■ **Given entries**:

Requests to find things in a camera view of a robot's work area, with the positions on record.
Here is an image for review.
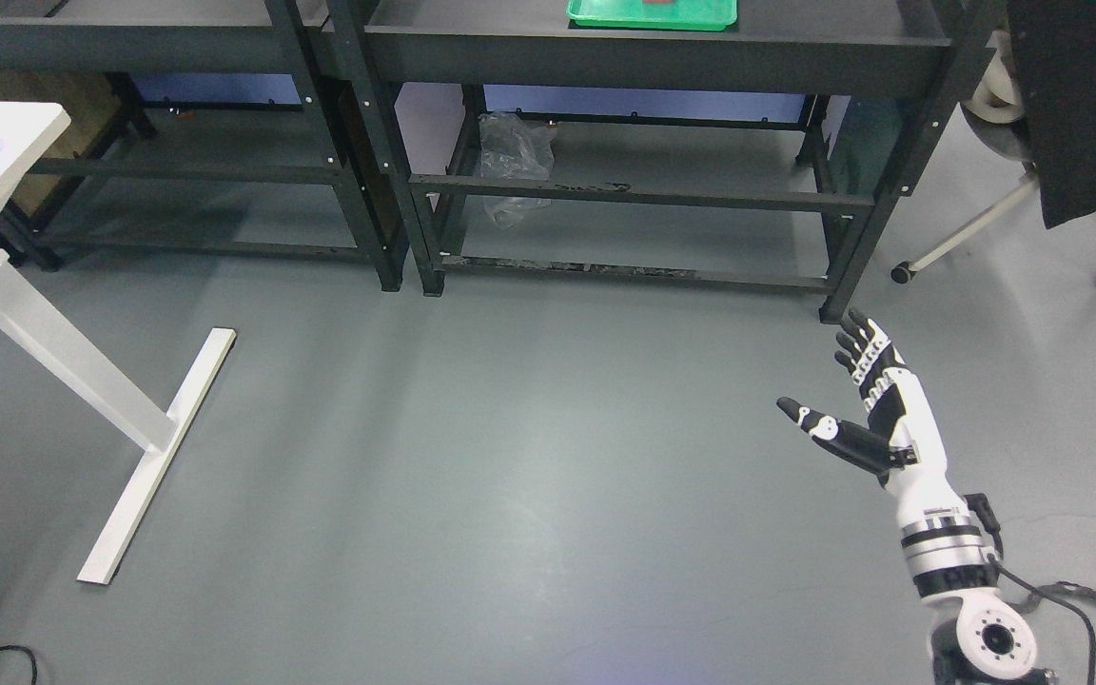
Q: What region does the clear plastic bag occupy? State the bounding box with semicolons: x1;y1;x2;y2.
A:
479;112;557;229

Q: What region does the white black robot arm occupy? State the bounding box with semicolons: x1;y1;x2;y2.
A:
901;493;1058;684

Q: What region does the office chair with black coat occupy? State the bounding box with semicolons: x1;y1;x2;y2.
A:
890;1;1096;284

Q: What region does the black metal right shelf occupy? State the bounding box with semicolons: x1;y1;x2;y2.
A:
326;1;1006;323

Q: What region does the black metal left shelf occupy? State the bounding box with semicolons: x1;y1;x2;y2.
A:
0;1;407;292

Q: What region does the black metal shelf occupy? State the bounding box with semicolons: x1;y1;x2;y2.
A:
0;1;407;292
326;1;1006;323

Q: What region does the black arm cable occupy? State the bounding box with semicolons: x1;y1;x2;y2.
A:
990;561;1096;685

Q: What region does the white table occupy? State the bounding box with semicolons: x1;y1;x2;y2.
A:
0;103;238;586

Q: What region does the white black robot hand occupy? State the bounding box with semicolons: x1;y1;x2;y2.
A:
775;309;969;528

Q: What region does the green plastic tray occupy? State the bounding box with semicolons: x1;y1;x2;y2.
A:
566;1;738;31

■ **Work order**: Wherever a line of the data holds "white", copy that line.

■ **Solution to this exercise**:
Q: What region does the white black robot arm occupy? State the bounding box with semicolons: x1;y1;x2;y2.
Q: What region does the white table occupy? State the bounding box with semicolons: x1;y1;x2;y2.
Q: What region does the white black robot hand occupy? State the bounding box with semicolons: x1;y1;x2;y2.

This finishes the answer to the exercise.